Monday, October 30, 2006

você
que sem querer, me ensinou o que é amar
você
que mesmo longe, parece ser presença certa
e que quando presente, é sempre saudade
você
que foi o primeiro com quem não tive dúvidas
(e, sem dúvida, fiquei feliz)
você
não passa do primeiro de muitos amores
nosso não me faz crer
em outras possibilidades de sim
maiores, melhores e mais fortes
do que você.

Monday, October 16, 2006

tive que reinventar o amor.

Monday, October 02, 2006

aproveito o engarrafamento para chorar.

Sunday, September 10, 2006

Acordo.
(Há coisas que só o sono e o travesseiro fazem pela gente)
Enquanto volto a mim, constato: Não tem jeito: a gente não sabe o que que a gente é. (e quanta consolação vem dessa afirmação!)

Ninguém sabe o que é!
Podes me dizer: Sou belo, Sou chato, Sou peito, Sou pé
(Nenhum desses, nem eu: A gente não sabe o que a gente É)

E quanto problema surge do esforço de disfarçar para nós mesmos esta curiosa sentença.
Quando tentamos resolver a incógnita da existência humana dentro de nossa unidade de "Ser"
Ao querer que tudo faça sentido, que nos compreendamos em nossos desejos ou pensamentos.

Só nos é possível aceitar que a maior parte do que a gente é, a gente não entende (embora possamos, sim, Sê-lo, cada vez mais e com mais integridade.)

A razão é uma invenção metida a besta, que acha que pode ser o viés de criação de todas as outras (invenções).

Thursday, September 07, 2006

velocidade de casa


Sempre me perguntei como havia um tipo de pessoa que me parecia meio impermeável às faltas do mundo. Depois de um tempo de crescidinha, comecei a responder para mim mesma que eram pessoas que tinham muita casa em suas vidas.

Tempo em casa, tempo na cama, tempo sem fazer nada. Afinal, casa é o lugar que se tem, a princípio, para ficar mongol. Mongol sem glamour, sem onda de adolescente metido a hippie maconheiro, porra nenhuma: mongol ordinário, quentinho, no sofá.

Pois bem: sempre tive uma grande inveja desse tipo de pessoa e desse tipo de casa. Não que eu nunca o tenha vivido - acredito que bastante, na infância. Mas, como disse, depois desse momento de "grandinha", confesso que me arrebatei pelas ruas do mundo. Foi paixão à primeira vista. E casa começa a virar esse lugar do ordinário chato, "essas pessoas da sala de jantar", e é sempre mais interessante desbravar o mundo lá fora.Claro, porque difícil é desbravar o mundo aqui dentro (de mim, não da casa).
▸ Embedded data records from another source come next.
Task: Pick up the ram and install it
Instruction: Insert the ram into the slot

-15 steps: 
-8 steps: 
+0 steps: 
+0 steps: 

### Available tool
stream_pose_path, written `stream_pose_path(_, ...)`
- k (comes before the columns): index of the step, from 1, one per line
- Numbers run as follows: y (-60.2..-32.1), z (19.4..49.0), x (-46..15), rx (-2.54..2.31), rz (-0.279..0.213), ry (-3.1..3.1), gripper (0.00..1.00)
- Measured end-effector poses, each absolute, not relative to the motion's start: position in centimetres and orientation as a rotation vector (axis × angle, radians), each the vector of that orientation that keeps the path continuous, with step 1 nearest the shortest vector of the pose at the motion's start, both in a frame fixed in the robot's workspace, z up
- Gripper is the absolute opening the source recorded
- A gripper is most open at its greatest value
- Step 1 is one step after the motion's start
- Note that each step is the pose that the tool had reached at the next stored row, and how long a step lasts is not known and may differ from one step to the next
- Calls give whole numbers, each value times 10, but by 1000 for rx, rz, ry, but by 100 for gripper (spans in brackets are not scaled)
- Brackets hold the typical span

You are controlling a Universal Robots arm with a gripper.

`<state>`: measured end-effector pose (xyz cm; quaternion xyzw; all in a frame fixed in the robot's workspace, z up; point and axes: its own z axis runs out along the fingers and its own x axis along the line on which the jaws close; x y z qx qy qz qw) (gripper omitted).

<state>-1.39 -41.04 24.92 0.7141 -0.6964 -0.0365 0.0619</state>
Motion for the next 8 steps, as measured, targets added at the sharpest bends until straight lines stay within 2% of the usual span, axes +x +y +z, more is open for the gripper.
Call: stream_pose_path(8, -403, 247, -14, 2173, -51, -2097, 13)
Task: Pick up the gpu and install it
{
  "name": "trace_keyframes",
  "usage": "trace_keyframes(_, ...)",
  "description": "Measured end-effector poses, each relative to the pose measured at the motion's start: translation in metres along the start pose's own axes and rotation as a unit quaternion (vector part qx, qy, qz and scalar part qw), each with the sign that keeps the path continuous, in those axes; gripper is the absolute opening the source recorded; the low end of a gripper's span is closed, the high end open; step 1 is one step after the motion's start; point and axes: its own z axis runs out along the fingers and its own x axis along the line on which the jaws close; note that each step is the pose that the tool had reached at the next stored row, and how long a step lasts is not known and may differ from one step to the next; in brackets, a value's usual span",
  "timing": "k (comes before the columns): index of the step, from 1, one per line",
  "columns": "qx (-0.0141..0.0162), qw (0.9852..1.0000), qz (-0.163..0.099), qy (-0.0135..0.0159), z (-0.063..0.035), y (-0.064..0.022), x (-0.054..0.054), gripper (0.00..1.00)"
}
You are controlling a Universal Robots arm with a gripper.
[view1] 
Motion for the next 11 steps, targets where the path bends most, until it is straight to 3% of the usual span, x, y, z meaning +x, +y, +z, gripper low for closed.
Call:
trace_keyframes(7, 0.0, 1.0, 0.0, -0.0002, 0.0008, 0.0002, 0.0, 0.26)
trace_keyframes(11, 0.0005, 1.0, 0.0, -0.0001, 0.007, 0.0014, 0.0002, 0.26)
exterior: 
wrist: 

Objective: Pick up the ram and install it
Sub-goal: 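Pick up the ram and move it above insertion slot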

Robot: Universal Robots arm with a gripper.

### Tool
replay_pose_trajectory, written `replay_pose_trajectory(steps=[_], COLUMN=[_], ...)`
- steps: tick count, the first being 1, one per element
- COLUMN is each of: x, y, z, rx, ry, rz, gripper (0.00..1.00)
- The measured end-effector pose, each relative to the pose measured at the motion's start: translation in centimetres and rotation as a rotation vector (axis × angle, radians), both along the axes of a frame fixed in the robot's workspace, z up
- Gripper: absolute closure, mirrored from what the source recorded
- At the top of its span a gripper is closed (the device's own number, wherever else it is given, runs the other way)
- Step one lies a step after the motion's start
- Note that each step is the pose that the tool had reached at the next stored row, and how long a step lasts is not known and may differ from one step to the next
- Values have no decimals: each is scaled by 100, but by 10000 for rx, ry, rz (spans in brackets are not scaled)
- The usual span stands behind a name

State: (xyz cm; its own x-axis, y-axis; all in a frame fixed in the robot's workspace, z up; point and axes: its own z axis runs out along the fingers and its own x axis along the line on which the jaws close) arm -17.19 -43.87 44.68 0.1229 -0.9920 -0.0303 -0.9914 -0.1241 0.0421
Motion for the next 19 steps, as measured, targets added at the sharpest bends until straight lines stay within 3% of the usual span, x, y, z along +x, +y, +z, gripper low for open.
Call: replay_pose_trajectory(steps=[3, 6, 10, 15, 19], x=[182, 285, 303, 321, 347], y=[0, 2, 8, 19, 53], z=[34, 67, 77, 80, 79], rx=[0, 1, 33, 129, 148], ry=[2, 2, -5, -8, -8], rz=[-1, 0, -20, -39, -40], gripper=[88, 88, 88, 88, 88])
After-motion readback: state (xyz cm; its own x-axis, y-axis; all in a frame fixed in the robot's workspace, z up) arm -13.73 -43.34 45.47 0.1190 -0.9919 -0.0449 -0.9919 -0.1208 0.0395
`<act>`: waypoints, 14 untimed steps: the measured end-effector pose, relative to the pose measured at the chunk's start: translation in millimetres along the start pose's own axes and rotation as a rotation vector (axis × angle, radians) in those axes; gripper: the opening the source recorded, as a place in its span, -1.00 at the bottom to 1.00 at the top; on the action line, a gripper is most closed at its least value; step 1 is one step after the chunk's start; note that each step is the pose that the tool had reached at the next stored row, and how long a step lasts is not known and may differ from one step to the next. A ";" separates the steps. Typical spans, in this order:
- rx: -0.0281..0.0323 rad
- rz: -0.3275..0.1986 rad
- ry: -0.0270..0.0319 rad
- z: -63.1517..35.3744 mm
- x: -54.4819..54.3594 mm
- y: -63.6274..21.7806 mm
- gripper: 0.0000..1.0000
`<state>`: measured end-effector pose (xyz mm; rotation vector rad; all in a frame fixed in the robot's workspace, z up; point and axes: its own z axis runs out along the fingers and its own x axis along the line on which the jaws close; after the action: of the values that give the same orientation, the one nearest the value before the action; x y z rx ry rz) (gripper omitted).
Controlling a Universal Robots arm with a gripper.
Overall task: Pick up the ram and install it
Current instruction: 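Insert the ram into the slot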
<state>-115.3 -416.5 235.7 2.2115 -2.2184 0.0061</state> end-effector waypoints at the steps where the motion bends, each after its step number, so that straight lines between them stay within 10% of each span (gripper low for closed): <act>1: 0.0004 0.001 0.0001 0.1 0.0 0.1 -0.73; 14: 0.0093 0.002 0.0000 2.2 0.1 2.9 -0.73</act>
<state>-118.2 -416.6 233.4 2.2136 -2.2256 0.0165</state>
E digo mais: dizia a mim mesma, em pensamento, que egoístas eram essas pessoas, por dedicarem tanto tempo a si próprias, ora vejam só.
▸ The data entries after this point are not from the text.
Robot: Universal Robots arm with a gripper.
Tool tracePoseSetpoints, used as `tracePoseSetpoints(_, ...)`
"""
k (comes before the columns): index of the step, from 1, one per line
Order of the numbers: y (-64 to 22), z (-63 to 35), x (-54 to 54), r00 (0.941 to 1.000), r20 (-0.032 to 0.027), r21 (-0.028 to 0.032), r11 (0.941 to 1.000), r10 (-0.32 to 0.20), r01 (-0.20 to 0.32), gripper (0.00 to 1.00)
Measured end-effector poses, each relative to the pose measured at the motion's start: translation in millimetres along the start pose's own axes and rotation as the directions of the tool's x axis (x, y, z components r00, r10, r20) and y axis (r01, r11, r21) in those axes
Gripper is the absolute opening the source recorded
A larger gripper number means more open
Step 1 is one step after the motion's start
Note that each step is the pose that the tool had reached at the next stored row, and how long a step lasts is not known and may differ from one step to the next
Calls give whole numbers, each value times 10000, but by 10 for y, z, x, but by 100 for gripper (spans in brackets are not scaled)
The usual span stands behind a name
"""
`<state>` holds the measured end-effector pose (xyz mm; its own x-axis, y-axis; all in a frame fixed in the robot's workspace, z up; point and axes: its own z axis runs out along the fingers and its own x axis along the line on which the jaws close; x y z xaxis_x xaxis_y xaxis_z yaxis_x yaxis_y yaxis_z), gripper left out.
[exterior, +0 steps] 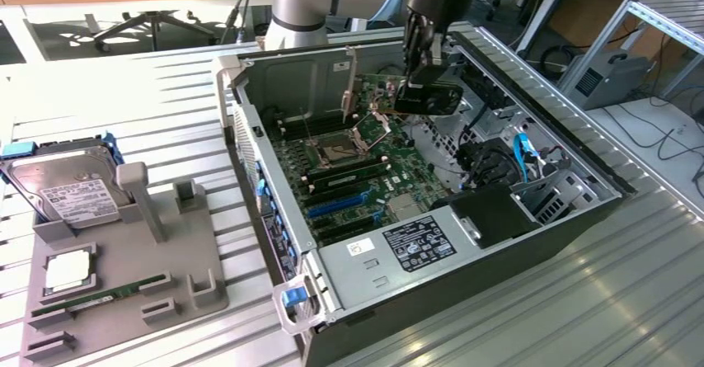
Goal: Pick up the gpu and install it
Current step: 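Insert the gpu into the slot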
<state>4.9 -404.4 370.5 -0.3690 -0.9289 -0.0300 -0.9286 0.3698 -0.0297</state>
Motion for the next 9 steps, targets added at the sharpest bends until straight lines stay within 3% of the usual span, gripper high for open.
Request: tracePoseSetpoints(9,0,0,0,9996,8,-9,9996,-287,287,27)
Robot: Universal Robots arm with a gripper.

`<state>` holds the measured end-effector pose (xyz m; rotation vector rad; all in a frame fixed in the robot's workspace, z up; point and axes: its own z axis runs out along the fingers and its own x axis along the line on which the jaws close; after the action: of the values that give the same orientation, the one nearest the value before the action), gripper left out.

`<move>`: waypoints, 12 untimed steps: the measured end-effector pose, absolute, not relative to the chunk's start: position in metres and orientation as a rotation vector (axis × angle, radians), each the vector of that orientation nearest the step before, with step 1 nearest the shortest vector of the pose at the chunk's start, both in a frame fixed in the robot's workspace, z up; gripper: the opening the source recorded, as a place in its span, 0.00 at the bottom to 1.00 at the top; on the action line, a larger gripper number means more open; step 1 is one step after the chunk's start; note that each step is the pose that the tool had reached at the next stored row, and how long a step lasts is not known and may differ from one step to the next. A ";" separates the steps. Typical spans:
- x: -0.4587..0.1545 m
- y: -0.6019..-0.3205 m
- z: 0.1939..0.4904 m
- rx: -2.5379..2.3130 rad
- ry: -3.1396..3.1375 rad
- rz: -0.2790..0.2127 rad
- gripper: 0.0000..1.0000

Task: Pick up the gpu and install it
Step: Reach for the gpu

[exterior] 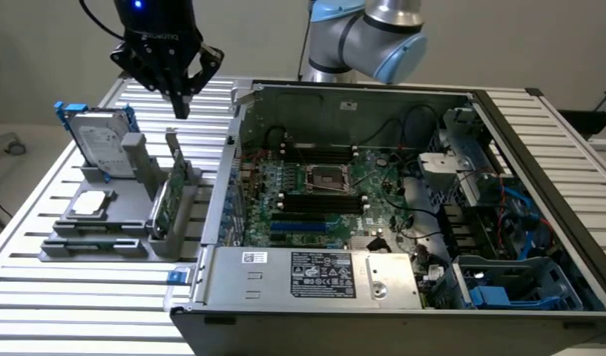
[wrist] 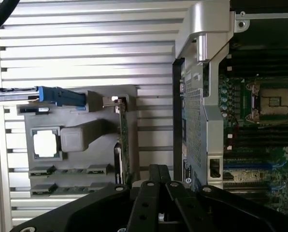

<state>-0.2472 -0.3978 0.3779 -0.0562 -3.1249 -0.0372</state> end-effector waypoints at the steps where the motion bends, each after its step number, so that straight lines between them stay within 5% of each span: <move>1: -0.250 -0.398 0.377 -0.054 -3.125 -0.035 0.11; 12: -0.277 -0.398 0.371 -0.037 -3.126 -0.010 0.11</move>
<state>-0.2766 -0.3978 0.3708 -0.0372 -3.1256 -0.0103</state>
Pois é. Ao mesmo tempo, sempre gostei de "casa". Talvez só por isso tenha me metido numa faculdade de arquitetura (tolinha...). Gosto de "casa"no sentido quase platônico, da idéia de casa, justamente de cultivar a casa, tapetinhos, cortinas, paredes coloridas e essas coisas. Me traz uma sensação de "gente grande".




Le début











Nova nesse negócio de blog, deixo aqui logo meus créditos / agradecimentos a la "eslava de sol", que pelo visto 'quer ver de novo a sua luz', e que me deixou muito contente de visitar algumas de suas frestinhas.


E devo dizer porque 'à vista' ?
À vista está tudo aquilo que não podemos ainda propriamente tatear, mas que está sim, à nossa frente, em instantes de imaginação de terra firme.
A crase remete a um sujeito/objeto externo à expressão, que necessariamente não é o mesmo sujeito da ação (aquele que vê).
Interessante este pré-requisito da existência de dois - um para ver e outro para ser visto - de forma a trocarem segundos e feixes de luz.